It’s been a month since the new Star Wars was released in theaters. I think it’s about time that we, as a society, started being lenient about people posting spoilers on the Internet.
So, for those of you who missed out on the movie, here’s a list of important things that happened in The Force Awakens:
1. C-3PO’s new red arm also has the Communist hammer and sickle tattooed on it.
2. Han Solo, upon being reunited with General Leia, informs her that she’s “put on a few pounds.” A twelve minute monologue ensues where Leia slams Han for body shaming.
3. The silver paint on Captain Phasma’s suit begins to wear off, revealing that she’s just a normal Stormtrooper with no real significance to the overall story.
4. Ralph Macchio cameo. I won’t say what it is, but it’s pretty surprising.
5. R2-D2 drifts through an asteroid field, beeping along to “Space Oddity” less than a month before David Bowie’s untimely passing. (fans have been in heated debate ever since, trying to decide whether or not this was a planned Illuminati thing or some shit)
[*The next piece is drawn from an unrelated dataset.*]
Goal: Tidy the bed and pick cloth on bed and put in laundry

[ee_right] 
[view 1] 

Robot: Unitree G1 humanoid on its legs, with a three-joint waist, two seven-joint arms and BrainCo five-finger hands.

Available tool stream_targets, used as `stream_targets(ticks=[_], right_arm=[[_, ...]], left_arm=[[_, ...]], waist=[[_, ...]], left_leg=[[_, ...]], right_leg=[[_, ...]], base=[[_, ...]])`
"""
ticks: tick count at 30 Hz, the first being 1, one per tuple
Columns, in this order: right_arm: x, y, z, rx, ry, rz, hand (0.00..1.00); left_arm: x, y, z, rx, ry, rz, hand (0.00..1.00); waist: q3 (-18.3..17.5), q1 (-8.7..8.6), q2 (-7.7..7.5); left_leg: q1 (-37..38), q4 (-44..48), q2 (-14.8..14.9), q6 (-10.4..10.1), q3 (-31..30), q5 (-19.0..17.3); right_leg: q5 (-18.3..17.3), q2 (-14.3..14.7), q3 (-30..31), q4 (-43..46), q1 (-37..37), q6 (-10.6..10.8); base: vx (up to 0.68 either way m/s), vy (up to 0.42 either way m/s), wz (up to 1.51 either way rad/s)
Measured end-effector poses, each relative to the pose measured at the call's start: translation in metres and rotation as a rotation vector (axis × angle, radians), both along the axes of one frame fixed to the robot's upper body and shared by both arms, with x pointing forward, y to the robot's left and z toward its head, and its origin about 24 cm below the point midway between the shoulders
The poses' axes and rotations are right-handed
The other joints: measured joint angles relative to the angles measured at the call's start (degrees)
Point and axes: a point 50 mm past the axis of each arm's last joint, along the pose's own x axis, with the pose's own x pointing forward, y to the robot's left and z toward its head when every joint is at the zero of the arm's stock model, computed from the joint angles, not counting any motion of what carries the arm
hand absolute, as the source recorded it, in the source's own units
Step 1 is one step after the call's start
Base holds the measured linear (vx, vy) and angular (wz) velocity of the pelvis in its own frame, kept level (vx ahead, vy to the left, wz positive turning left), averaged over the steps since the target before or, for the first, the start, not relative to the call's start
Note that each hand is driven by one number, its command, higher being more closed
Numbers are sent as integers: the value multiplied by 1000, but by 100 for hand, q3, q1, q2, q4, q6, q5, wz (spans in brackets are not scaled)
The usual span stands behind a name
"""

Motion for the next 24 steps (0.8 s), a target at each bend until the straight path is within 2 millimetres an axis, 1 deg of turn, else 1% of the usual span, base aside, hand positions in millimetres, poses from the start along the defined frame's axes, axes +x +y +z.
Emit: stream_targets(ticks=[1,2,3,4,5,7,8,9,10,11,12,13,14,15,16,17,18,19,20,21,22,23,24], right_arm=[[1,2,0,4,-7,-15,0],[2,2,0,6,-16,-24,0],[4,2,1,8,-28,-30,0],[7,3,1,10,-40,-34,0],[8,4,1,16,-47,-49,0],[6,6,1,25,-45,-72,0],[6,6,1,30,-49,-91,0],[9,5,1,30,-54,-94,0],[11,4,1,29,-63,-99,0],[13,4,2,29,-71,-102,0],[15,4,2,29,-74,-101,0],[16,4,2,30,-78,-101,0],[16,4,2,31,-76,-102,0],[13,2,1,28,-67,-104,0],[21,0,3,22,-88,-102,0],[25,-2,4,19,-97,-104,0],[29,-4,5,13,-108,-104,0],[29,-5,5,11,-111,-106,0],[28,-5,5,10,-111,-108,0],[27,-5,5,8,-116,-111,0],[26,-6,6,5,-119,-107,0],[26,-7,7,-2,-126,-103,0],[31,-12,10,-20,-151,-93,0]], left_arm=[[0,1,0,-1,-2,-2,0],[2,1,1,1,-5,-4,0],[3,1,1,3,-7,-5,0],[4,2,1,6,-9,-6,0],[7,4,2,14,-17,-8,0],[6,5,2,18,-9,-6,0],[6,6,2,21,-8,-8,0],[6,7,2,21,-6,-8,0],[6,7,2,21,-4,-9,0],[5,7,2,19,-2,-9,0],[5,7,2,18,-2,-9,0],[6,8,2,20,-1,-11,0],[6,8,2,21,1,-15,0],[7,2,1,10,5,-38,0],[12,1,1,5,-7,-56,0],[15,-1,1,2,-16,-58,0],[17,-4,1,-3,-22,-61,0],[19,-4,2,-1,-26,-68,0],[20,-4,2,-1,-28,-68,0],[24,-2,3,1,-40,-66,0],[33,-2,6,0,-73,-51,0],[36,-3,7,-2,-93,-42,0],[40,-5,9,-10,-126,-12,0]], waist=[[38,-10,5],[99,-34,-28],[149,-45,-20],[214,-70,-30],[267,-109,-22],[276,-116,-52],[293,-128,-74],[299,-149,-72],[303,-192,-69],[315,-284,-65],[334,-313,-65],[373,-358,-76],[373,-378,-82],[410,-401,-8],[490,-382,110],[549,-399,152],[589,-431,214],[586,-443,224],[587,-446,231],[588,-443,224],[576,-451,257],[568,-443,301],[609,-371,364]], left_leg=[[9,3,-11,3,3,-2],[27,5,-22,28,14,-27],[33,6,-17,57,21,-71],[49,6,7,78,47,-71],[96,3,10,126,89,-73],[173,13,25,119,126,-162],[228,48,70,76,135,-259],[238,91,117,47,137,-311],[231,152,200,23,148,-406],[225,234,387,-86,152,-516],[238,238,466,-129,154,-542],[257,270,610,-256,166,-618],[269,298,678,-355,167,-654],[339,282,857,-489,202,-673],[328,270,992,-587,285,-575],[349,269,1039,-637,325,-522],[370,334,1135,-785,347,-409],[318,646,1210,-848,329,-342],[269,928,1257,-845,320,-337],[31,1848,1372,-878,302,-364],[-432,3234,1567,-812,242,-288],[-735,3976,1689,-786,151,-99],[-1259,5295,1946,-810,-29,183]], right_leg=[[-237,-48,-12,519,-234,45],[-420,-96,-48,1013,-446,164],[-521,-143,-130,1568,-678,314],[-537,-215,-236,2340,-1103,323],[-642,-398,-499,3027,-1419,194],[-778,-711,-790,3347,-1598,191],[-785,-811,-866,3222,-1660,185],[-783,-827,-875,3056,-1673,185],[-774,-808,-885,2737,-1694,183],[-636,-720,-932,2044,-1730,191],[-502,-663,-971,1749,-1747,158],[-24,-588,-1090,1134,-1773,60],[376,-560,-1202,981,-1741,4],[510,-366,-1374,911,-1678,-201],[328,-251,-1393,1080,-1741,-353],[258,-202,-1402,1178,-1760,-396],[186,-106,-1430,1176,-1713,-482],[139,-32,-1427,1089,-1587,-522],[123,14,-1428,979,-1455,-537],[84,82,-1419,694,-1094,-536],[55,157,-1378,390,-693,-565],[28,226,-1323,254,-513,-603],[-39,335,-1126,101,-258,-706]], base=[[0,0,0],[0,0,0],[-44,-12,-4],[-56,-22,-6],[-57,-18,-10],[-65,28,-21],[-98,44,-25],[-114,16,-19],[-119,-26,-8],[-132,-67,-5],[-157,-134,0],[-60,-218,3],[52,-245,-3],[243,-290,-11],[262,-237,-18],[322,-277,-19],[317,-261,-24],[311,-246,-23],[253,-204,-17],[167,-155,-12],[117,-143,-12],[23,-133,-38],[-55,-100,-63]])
6. During the climactic scene on the bridge within the Starkiller Base, Kylo Ren reveals himself to be none other than Hollywood superstar Andy Dick shortly before stabbing his father, Han Solo, to death. Ren leans over and whispers into his ear, “Dick move,” before watching his dad fall into the abyss.
When asked about the line, Dick said, “I’ve been waiting twenty years to make that pun, and I’m eternally grateful that Mr. Abrams provided me with this opportunity.”
7. In the final scene, Rey confronts Luke Skywalker. Removing his hood and revealing his face to her, he quickly pulls out a megaphone, farts directly into it for about 5 solid seconds, and states, “People only like Boba Fett because he has a cool costume.” Critics and fans alike were stunned by this odd creative choice, but many have since come to accept it.